Your instructions: Scan the listing that follows and report how many lines contain "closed". Write the number alone.
------------
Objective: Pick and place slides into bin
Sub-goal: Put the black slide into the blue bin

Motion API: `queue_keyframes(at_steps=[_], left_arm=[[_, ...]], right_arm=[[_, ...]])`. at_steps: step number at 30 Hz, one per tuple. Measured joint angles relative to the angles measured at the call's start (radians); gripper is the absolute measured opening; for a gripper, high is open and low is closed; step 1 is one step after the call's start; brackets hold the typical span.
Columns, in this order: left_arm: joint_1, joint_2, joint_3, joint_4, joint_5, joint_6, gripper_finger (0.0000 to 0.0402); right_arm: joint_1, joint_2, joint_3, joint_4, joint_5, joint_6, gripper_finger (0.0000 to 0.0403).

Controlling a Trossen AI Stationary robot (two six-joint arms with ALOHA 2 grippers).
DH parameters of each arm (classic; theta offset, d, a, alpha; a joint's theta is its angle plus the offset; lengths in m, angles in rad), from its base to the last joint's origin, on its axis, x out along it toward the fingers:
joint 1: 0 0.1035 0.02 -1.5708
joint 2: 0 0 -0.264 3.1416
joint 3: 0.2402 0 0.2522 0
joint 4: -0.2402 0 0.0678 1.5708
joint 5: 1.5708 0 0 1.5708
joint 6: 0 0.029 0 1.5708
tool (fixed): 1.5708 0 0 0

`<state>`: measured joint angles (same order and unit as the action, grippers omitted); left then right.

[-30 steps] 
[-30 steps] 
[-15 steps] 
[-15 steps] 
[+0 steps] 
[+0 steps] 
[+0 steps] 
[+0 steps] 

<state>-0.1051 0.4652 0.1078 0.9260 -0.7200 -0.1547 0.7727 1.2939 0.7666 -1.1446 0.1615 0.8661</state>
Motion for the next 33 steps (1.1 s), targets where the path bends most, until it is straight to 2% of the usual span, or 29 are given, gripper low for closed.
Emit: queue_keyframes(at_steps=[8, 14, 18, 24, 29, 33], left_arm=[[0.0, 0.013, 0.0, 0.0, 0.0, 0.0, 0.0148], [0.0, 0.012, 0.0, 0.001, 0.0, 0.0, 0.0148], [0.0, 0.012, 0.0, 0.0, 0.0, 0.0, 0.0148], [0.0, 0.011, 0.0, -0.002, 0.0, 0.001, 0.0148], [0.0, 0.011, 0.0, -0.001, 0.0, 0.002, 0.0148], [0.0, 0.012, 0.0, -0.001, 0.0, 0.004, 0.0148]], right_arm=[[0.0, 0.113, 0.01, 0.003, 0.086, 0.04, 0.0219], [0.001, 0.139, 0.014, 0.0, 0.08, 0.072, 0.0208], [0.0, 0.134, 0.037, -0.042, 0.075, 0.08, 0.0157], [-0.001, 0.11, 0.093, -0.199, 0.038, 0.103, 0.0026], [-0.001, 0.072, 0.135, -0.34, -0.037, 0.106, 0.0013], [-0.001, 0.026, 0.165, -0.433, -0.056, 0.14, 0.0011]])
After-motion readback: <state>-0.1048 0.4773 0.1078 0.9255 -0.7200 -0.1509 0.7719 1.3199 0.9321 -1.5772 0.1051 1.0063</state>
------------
Result of the exercise: 2